Motivating Finality
In Zcash currently, consensus relies solely on PoW, which only provides probabilistic finality, rather than assured finality.1 This style of consensus does not offer a guarantee that any given block may not be rolled back which may invalidate the transactions it contains. Instead, the probability that a block may be rolled back decreases as more blocks are mined subsquently on top of it.2
Let’s walk through an example of how Zcash’s current PoW with probabilistic finality can impede important use cases. Consider a PoW node which sees this block sequence at time T=0
:
When should a user, wallet, or other system choose to act based on a transaction in a block?
For this example, let’s assume a bridging system may have received a deposit for ZEC
in block f
and issued a corresponding number of proxy tokens on a different network.
At a later time, T=1
, this same node may see a longer PoW chain which invalidates some previously seen blocks:
The node has observed a longer chain ending at block h'
, so PoW consensus calls for that new sequence to be treated as consensus.
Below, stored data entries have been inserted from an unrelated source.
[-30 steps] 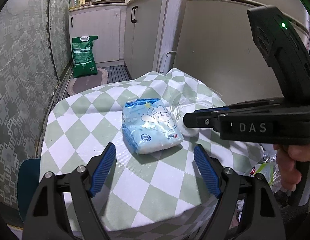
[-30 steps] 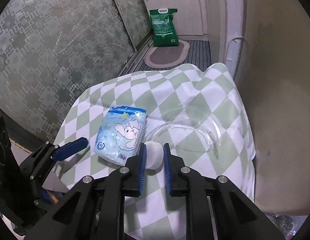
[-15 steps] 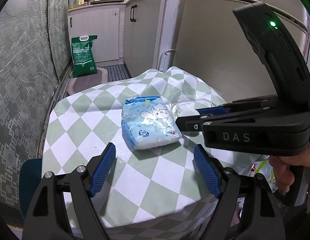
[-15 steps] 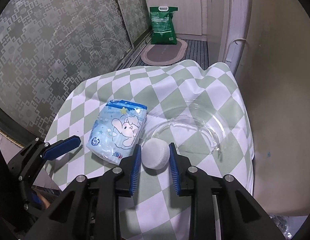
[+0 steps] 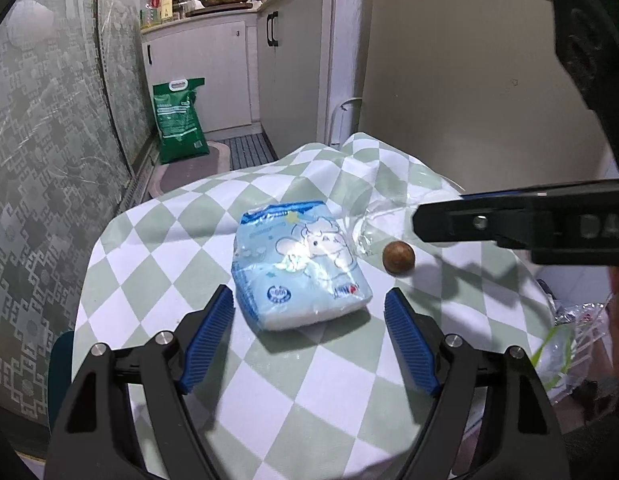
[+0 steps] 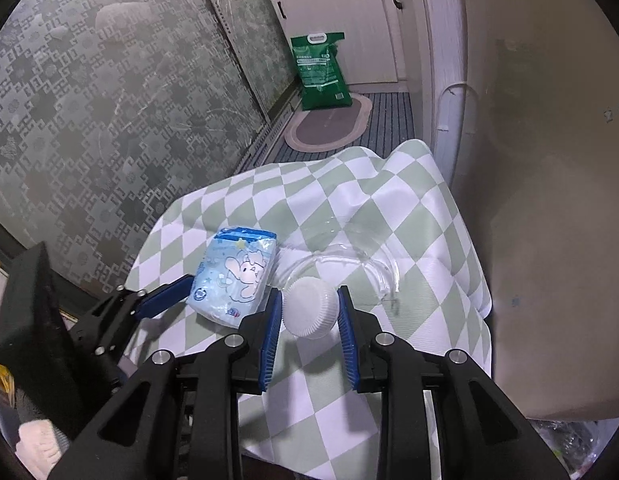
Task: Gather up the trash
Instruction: 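Grasp the blue-and-white packet with the left tool while the right tool holds the cap, then carry the packet and the cap over the teal bin with both tools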
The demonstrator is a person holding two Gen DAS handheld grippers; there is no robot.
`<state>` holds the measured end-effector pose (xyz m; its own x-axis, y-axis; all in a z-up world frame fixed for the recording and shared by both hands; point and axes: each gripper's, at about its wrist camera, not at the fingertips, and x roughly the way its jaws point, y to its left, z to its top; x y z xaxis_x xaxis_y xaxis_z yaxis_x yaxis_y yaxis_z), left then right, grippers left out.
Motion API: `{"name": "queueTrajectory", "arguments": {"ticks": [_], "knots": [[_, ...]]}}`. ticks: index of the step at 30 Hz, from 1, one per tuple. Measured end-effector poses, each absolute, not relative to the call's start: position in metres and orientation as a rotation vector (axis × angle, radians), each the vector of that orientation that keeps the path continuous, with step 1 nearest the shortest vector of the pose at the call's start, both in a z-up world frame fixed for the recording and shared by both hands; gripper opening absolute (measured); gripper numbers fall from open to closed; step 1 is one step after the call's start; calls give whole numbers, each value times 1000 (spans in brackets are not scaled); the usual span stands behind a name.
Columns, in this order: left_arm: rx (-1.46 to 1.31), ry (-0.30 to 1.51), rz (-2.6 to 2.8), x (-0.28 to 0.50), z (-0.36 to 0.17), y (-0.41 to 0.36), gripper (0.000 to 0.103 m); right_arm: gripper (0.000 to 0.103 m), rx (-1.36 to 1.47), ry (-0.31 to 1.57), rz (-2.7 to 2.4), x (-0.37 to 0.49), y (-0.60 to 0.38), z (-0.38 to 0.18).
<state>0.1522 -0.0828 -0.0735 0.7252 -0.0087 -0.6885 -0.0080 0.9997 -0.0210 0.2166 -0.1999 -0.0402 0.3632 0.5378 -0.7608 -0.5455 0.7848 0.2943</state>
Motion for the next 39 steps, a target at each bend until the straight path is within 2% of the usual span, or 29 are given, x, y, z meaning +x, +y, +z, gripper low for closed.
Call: {"name": "queueTrajectory", "arguments": {"ticks": [5, 7, 8, 21, 27, 39], "knots": [[-10, 751, 31, 159, -74, -84, 70, 28, 18, 955, 720, 214, -208, -32], [-6, 752, 30, 160, -75, -85, 58, 28, 21, 947, 726, 212, -210, -30], [2, 750, 32, 160, -74, -86, 56, 28, 21, 945, 728, 212, -210, -29], [-37, 693, 50, 144, -52, -66, 45, 28, 20, 933, 746, 209, -199, -23], [-65, 689, 53, 134, -46, -49, 37, 28, 5, 929, 768, 207, -178, -21], [-128, 659, 67, 112, -34, -9, 36, 28, -29, 932, 813, 200, -134, -20]]}}
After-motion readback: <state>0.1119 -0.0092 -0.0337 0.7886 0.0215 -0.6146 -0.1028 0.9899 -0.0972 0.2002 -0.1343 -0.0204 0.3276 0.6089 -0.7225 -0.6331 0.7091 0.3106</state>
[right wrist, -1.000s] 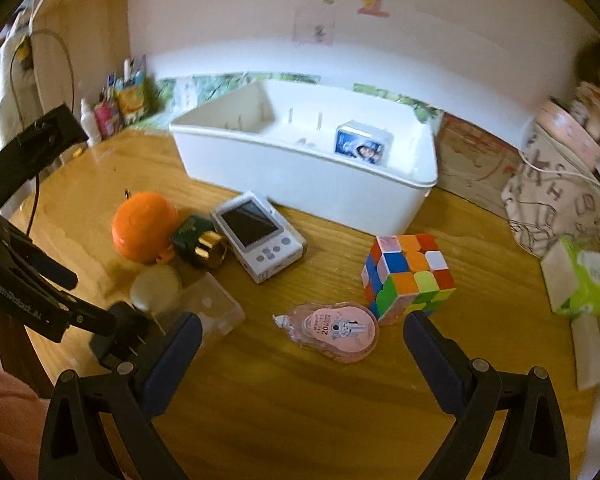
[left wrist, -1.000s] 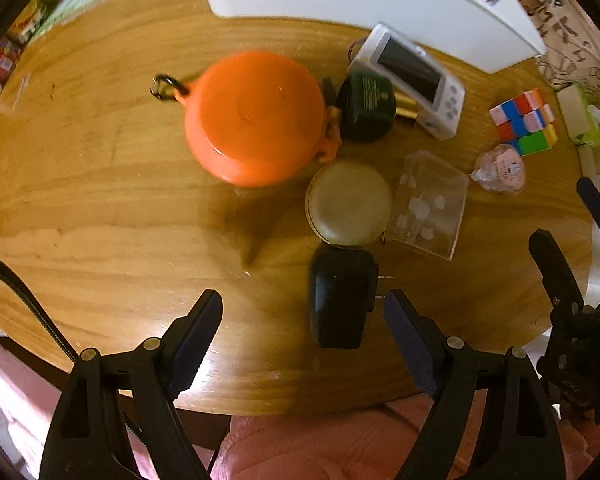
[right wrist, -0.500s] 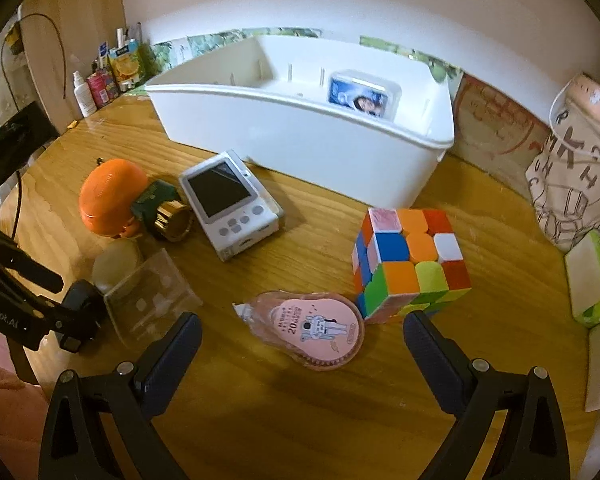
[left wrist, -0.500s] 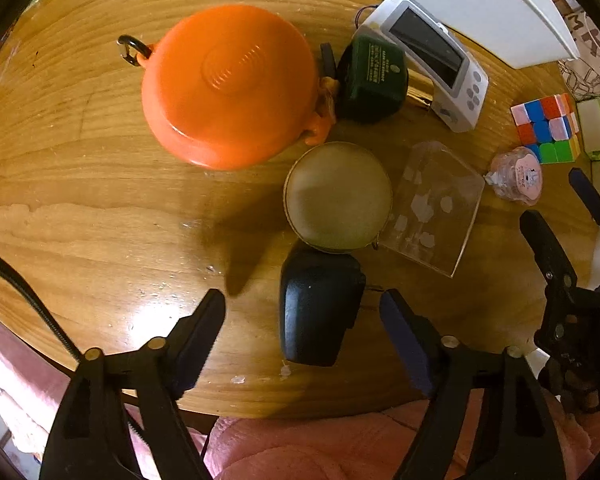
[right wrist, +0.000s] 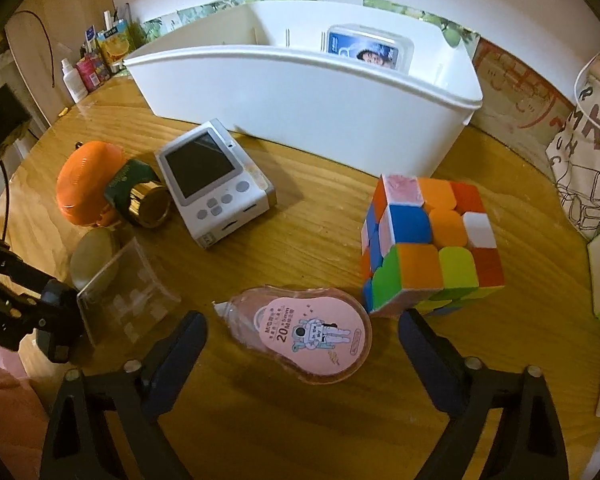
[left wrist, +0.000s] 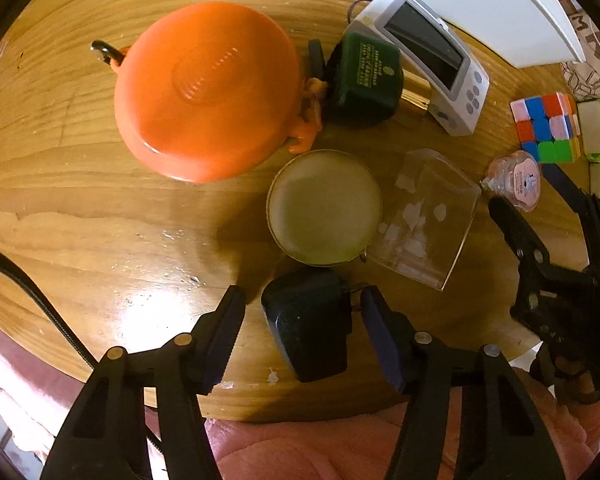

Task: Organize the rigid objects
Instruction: 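Close the left gripper on the black case while the right gripper grasps the pink correction tape, then lift the black case and pink correction tape and carry both over the white bin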

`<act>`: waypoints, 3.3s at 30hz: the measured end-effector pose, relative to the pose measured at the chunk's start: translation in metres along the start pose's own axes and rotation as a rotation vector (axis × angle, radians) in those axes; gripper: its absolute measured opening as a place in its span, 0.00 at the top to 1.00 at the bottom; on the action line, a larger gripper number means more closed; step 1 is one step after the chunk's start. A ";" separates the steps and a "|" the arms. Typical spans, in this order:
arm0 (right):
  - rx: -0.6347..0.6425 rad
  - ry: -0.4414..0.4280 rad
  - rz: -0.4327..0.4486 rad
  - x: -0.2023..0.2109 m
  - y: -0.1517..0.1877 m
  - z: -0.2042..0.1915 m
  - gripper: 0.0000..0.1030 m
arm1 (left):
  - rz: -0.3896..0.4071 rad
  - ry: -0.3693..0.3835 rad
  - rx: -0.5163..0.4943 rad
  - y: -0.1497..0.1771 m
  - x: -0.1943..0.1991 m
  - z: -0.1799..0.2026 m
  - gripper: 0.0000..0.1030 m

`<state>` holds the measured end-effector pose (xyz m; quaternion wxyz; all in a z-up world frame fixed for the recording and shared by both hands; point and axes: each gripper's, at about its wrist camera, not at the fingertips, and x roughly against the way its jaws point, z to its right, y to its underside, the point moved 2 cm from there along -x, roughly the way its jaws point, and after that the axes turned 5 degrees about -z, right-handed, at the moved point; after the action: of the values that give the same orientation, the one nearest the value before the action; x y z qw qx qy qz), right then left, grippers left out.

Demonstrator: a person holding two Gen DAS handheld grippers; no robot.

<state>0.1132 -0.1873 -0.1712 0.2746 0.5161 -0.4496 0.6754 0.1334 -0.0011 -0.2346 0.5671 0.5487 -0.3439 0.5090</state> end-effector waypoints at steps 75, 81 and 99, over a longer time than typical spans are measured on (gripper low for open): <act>0.015 -0.038 0.328 0.114 -0.114 -0.056 0.28 | 0.449 -0.027 -0.171 -0.008 0.196 -0.010 0.56; -0.001 0.021 0.387 0.109 -0.126 -0.061 0.28 | 0.536 0.022 -0.237 -0.021 0.211 -0.010 0.56; -0.101 0.097 0.465 0.064 -0.153 -0.062 0.28 | 0.871 0.111 -0.380 -0.061 0.217 -0.017 0.56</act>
<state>0.1927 -0.0700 -0.0655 0.1584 0.3515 -0.5758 0.7210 0.2416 0.0664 -0.0479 0.4088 0.2124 -0.5980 0.6559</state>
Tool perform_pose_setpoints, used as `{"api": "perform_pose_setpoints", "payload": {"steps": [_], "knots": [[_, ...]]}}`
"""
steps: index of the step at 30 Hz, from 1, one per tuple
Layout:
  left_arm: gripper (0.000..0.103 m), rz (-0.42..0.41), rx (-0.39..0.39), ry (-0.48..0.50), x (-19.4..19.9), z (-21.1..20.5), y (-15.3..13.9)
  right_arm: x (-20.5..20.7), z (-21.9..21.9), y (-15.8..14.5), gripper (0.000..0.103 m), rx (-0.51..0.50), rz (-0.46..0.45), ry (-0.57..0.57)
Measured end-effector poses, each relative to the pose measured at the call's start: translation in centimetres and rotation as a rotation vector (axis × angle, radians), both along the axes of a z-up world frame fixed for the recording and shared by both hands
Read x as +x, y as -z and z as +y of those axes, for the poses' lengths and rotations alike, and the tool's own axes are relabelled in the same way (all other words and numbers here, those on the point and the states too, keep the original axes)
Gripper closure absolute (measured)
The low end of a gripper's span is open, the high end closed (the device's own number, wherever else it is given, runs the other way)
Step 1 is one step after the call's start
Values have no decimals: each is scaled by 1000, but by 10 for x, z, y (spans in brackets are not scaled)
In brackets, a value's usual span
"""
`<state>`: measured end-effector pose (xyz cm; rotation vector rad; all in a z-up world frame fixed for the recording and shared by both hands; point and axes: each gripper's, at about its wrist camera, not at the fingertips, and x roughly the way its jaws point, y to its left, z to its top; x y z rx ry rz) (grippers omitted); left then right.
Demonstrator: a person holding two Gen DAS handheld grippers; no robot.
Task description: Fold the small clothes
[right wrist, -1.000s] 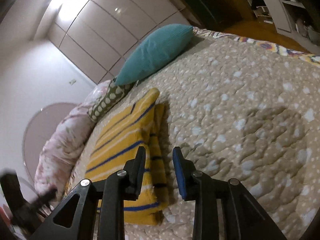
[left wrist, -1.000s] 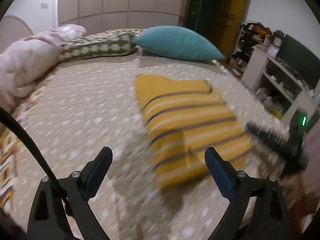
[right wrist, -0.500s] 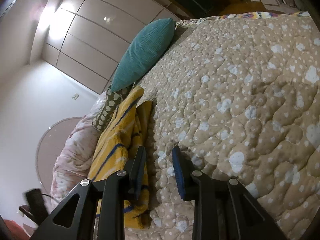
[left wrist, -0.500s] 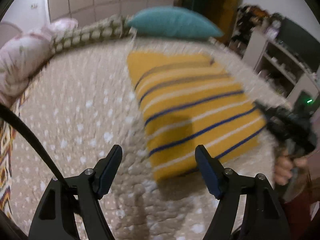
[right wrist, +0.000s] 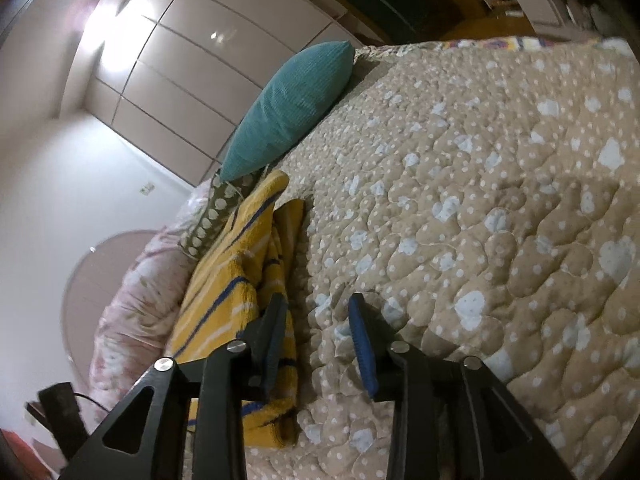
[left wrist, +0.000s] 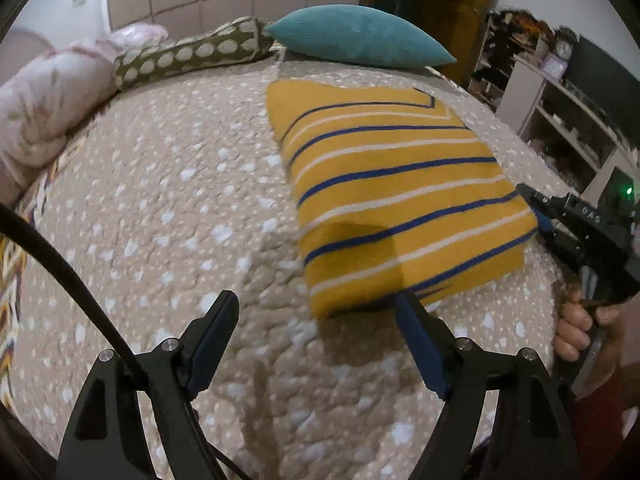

The previously seen blocks f
and g
are no longer part of the consensus history, and have been rolled back.
Impact of the Rollback
In our example, the bridging system acted in response to a transaction in the original block f
at T=0
. If the new sequence ending at h'
no longer contains the deposit to the bridging system, the integrity of the bridge has been violated3; the associated proxy tokens may have already been used in a complex chain of Defi applications or deposited onto an exchange and sold, which would make any recovery impossible. The proxy tokens on the other network no longer correspond to the correct amount of ZEC
on the Zcash network.
Rollback Complications
This example demonstrates how a lack of assured finality can impede many useful real-world scenarios. In practice, systems and services which need greater assurances wait for more block confirmations.
This has several drawbacks:
- It doesn’t remove the vulnerability, it only reduces the likelihood.
- Different applications/services may require different block depths, making it difficult to compose or chain together different applications/services.
- Different block depth policies potentially confuse users, i.e. “why do I have to wait one hour for my deposit in this exchange, but only 30 minutes on that exchange?”.
- It introduces a long delay which inhibits many useful applications.
In addition to these user-facing and economic drawbacks, correctly handling rollbacks makes the code for nodes, wallets, and other infrastructure more complex. Worse still, many systems may not have correct behavior for rollbacks at different depths, and since large rollbacks are rarer, these implementation flaws may not surface until there is a large rollback. While a large rollback would be disruptive all by itself, it becomes even worse when previously undiscovered bugs exacerbate the situation.
Trailing Finality Benefits
Trailing finality extends the existing PoW consensus so that older blocks become final, assuring they cannot be rolled back, and by extension neither can any of the transactions they contain.
This directly addresses the first two flaws above: it completely removes the vulnerability, and it ensures all systems that need finality behave consistently with each other.
As for delay, trailing finality also introduces delay since final blocks “trail behind” the most recent PoW blocks. This can be an improvement for some applications, depending on their latency requirements. For example, if the delay to finality averages around 10 minutes, then this would enable an improvement for an exchange that requires 60 minutes of PoW blocks for a deposit. On the other hand, it would not be an improvement for an application that needs finality faster than 10 minutes.
Finally, implementations can be simplified by relying on the guarantee of finality. For example, a wallet can describe any transaction as pending or final, and does not need to provide difficult and potentially confusing UX (and the supporting database sophistication) for handling rollbacks.
Footnotes
Throughout this book, when we say finality or final without other qualifiers, we specifically are referring to assured finality or an assured final block. Where we call out probabalistic finality we always use that qualifier.
The estimated probability of a rollback relies on a variety of PoW security assumptions, and can be violated in various conditions, such as in mining efficiency breakthroughs, compromises of the PoW challenge algorithm (e.g. hash function collision resistance failure), difficulty-adjustment-algorithm failures, sudden/surprise mining capacity increases, and so on. So the estimated probability can be violated in potential “black swan” events.
This discussion simplifies consideration of transaction rollback vs block rollback. When a block is rolled back, it is possible for some of the transactions contained in it to appear in new canonical blocks. The conditions when this can occur vs when it cannot are multifaceted and also subject to malicious influence, so for simplicity we assume all transactions within a rolled-back block are also rolled back.